Q10 in Kombination mit Selen wird mit besseren Ergebnissen bei Herzpatienten in Verbindung gebracht. Selen erhöht den Q10-Gehalt. Studien zeigen, dass der Q10-Gehalt in der Leber von Ratten mit Selenmangel nur 67 % des Q10-Gehalts von Tieren mit optimalem Selenspiegel betrug [17].

Dunning et al. 2023 wiesen die wirksame Kombination von Q10 und Selen in einer doppelblinden, placebokontrollierten Studie nach. 434 gesunde Erwachsene im Alter von 70 bis 88 Jahren erhielten ein Placebo oder eine Kombination aus 200 mg Q10 und 200 μg Selen täglich zusätzlich zu ihren üblichen Medikamenten. Nach 48 Monaten zeigte die kombinierte Selen- und Q10-Supplementierung bei älteren Personen mit niedrigem Selengehalt eine schützende Wirkung, die mit einem erhöhten Gehalt an freien Thiolen verbunden war und eine Verringerung des systemischen oxidativen Stresses widerspiegelte [16].

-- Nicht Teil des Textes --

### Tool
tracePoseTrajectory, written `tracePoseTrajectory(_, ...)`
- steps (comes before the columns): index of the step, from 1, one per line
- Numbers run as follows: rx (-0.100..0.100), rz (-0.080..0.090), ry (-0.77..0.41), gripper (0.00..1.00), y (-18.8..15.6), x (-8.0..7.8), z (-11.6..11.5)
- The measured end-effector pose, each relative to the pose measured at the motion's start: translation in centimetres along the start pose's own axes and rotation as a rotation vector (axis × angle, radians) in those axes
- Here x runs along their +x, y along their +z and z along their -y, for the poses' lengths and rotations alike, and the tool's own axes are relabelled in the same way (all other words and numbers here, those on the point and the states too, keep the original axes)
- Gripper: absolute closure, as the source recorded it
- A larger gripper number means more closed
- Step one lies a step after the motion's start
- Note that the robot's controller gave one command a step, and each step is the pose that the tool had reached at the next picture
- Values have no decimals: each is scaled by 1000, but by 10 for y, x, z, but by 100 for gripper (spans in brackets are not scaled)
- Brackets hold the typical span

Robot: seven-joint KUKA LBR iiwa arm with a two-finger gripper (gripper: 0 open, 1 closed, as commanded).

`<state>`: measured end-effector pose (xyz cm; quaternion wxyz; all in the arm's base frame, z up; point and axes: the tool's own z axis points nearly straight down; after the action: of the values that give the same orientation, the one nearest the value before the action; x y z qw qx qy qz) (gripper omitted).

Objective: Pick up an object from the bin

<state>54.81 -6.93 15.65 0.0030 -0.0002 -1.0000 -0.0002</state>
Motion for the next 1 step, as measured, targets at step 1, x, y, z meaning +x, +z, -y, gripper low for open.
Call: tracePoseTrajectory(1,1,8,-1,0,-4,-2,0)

In einer anderen Studie wiesen Teilnehmer, die die Kombination aus Q10 und Selen einnahmen, im Vergleich zu denjenigen, die ein Placebo einnahmen, deutlich bessere Ergebnisse Herzfunktionswerte, die mittels Echokardiographie ermittelt wurden, zeigten bei den Teilnehmern der Q10- und Selen-Gruppe bessere Ergebnisse. Ihre Werte des Biomarkers für Herzinsuffizienz (NT-proBNP) waren deutlich niedriger, was auf ein geringeres Risiko für Herz-Kreislauf-Erkrankungen hinweist [18].

Bei Teilnehmern einer Studie, die Q10 und Selen über einen Zeitraum von vier Jahren einnahmen, zeigten sich insgesamt kürzere Krankenhausaufenthalte. In der Q10 plus Selen-Gruppe wurden 1.779 Tage außerhalb des Krankenhauses im Vergleich zu 1.533 in der Placebo-Gruppe verzeichnet [19].

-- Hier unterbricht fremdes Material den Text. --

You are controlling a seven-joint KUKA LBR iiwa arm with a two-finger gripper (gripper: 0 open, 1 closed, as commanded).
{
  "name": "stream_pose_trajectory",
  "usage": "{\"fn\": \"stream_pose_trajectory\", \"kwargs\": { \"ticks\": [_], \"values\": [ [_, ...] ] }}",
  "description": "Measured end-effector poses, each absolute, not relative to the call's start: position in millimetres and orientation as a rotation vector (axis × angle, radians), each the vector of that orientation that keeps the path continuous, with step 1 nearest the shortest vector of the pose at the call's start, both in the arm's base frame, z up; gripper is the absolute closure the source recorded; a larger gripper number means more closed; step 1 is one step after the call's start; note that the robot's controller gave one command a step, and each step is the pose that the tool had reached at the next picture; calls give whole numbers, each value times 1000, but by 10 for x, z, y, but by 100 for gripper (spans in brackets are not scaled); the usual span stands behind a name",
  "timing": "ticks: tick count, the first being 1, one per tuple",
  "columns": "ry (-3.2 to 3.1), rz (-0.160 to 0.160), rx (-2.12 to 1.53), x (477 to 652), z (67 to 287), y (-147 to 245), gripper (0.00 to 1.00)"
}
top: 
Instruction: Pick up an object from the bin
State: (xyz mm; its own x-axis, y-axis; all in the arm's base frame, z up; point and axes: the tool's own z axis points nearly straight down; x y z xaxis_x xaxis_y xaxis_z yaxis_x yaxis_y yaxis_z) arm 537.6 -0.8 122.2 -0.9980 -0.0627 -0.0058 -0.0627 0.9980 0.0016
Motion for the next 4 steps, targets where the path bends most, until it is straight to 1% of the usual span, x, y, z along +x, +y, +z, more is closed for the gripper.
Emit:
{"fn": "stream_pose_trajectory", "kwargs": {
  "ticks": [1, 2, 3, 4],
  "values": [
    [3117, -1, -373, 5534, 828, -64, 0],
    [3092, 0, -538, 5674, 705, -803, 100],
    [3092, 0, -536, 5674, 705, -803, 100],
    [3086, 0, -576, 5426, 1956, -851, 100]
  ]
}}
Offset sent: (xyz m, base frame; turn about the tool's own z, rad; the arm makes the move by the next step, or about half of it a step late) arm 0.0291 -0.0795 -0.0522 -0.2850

Weitere Analysen dieser Studie zeigten, dass Q10 und Selen auch noch 10 Jahre nach Beginn der Studie die Zahl der kardiovaskulären Todesfälle um mehr als 50 % senkten. Das bedeutet, dass Q10 und Selen ihre schützende Wirkung gegen kardiovaskuläre Sterblichkeit und ihre Vorteile auch noch Jahre nach dem Absetzen der Nahrungsergänzungsmittel beibehielten [20].

Fazit

Q10 und Selen wirken zusammen, um oxidativen Stress zu reduzieren, der bekanntermaßen eine wichtige Rolle bei der Beschleunigung des Alterungsprozesses und der Entstehung von Krankheiten einschließlich Herzerkrankungen spielt.

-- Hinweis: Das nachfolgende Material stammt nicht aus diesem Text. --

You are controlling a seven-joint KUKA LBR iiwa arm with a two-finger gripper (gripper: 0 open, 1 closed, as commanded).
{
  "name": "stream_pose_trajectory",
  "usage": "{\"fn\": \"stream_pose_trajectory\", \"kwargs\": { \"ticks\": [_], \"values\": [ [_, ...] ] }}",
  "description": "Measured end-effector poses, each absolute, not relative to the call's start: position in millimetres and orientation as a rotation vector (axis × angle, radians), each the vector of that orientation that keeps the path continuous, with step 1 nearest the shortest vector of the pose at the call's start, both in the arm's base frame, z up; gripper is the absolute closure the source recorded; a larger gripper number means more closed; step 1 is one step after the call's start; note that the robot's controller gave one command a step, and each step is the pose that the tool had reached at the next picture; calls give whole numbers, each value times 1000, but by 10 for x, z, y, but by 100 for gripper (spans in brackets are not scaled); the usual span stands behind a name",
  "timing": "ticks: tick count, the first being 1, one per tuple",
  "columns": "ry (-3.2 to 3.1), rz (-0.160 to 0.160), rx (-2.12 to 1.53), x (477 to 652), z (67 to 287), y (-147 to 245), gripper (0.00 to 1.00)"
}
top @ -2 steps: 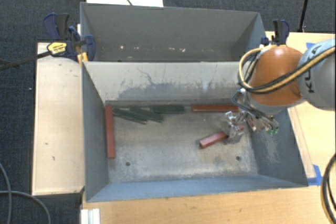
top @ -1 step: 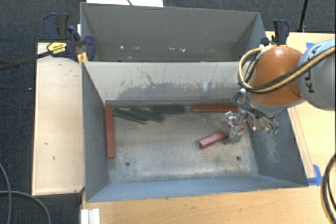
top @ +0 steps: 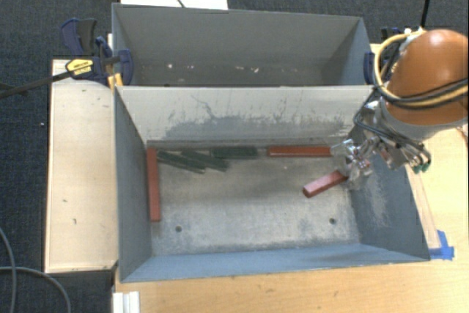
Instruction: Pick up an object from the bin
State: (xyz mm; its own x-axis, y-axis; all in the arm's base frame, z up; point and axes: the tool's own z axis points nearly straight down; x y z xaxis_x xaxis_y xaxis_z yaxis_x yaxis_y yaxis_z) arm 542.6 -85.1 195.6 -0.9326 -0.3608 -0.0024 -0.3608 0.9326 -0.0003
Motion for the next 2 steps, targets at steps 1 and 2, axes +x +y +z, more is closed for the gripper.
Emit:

Mehrere Studien haben gezeigt, dass ältere Menschen, die eine Kombination aus Q10 und Selen zu sich nahmen, eine niedrigere Rate an kardiovaskulären Todesfällen, weniger Krankenhaustage und eine bessere Lebensqualität aufwiesen. Diese Vorteile bestehen auch nach Beendigung der Einnahme über eine lange Zeitspanne hinaus weiter. Die hier vorgestellten Studien sind überzeugende Argumente, dass Q10 und Selen einen signifikanten Schutz gegen die häufigste weltweite Todesursache bieten können.